TASK DIRECTIONS –
Your copy of the lines below must match them exactly and contain no images.

• • • • • • •

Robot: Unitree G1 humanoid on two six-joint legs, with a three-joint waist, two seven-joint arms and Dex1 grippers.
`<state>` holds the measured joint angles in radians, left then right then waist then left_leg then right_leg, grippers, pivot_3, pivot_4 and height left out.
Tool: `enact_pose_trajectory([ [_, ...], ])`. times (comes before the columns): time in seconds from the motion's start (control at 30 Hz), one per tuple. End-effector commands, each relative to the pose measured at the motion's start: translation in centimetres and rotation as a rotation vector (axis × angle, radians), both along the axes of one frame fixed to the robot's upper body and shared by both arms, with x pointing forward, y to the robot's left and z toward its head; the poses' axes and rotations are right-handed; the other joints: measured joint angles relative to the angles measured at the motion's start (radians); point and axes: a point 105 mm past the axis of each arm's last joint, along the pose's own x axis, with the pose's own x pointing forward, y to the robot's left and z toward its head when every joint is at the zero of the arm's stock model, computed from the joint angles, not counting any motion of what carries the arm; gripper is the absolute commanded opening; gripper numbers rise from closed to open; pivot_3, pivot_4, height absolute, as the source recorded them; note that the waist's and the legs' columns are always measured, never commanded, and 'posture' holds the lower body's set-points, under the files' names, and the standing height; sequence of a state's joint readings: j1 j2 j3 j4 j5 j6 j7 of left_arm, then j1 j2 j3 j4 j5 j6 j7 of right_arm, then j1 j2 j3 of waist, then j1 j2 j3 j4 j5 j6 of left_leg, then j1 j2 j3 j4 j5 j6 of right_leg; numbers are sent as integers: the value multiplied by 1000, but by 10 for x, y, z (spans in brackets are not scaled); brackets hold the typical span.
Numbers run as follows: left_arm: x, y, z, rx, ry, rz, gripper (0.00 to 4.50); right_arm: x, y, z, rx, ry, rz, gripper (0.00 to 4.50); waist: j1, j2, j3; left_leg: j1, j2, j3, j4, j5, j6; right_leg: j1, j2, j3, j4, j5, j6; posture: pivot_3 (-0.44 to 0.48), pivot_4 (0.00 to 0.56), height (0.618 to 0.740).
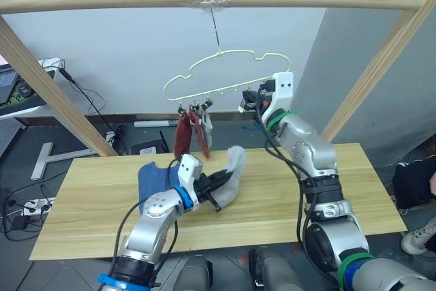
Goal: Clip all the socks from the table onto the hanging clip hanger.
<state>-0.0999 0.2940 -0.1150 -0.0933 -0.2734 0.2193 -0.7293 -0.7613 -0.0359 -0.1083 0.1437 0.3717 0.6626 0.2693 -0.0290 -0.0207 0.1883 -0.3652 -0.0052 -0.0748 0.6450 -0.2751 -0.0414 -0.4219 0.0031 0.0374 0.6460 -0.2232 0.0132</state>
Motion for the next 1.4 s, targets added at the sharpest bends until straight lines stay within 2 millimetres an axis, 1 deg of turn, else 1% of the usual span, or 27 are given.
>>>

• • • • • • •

SOLUTION BELOW –
Robot: Unitree G1 humanoid on two six-joint legs, with a three-joint waist, two seven-joint arms and Dex1 grippers.
`<state>` holds the measured joint angles in radians, left then right then waist then left_leg then right_leg, grippers, pivot_3, pivot_4 and height left out.
Tool: `enact_pose_trajectory([ [_, ...], ])`. times (comes before the columns): time in seconds from the motion's start (control at 30 Hz), one per tuple. End-effector commands, each relative to the pose measured at the motion's start: translation in centimetres and rotation as a rotation vector (axis × angle, radians), both along the axes of one frame fixed to the robot's upper body and shared by both arms, with x pointing forward, y to the robot's left and z toward its head; the poses' axes and rotations are right-handed; the other joints: measured joint angles relative to the angles measured at the motion's start (radians); point and axes: a point 105 mm past the axis of each arm's last joint, along the pose's own x axis, with the pose's own x pointing forward, y to the robot's left and z toward its head when every joint is at the zero of the arm's stock model, computed from the joint angles, not counting any motion of what carries the arm; gripper is the absolute commanded opening; gripper numbers rise from closed to open; pivot_3, pivot_4, height absolute, as the source recorded them; note that the waist's and the legs' columns are always measured, never commanded, and 'posture' holds the lower body's set-points, under the files' names, and the standing height; sequence of a state's joint readings: j1 j2 j3 j4 j5 j6 j7 of left_arm, then j1 j2 j3 j4 j5 j6 j7 of right_arm, then j1 j2 j3 of waist, then j1 j2 j3 j4 j5 j6 of left_leg, then j1 j2 j3 j4 j5 j6 of right_leg; numbers are sent as integers: the value multiplied by 1000, but by 10 for x, y, z (spans in brackets are not scaled); brackets hold the typical span.
Numbers run as follows: left_arm: x, y, z, rx, ry, rz, gripper (0.00 to 4.50); right_arm: x, y, z, rx, ry, rz, gripper (0.00 to 4.50); waist: j1, j2, j3; left_leg: j1, j2, j3, j4, j5, j6; right_leg: j1, j2, j3, j4, j5, j6; posture: pivot_3 (-0.44 to 0.48), pivot_4 (0.00 to 0.56), height (0.618 to 0.740).
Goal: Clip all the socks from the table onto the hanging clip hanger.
<state>-0.0999 0.2940 -0.1150 -0.0933 -0.2734 0.2193 -0.7293 -0.7613 -0.0359 -0.1083 0.1437 0.3717 0.6626 0.2693 -0.0290 -0.0207 0.1883 -0.3652 -0.0052 -0.0748 0.6450 -0.2751 -0.0414 -0.4219 0.0031 0.0374 0.6460 -0.2232 0.0132</state>
Motion for the next 1.4 s, targets added at the sharpest bends until straight lines stay within 2 millimetres an axis, 1 deg of turn, else 1% of the usual span, or 27 are given.
>>>

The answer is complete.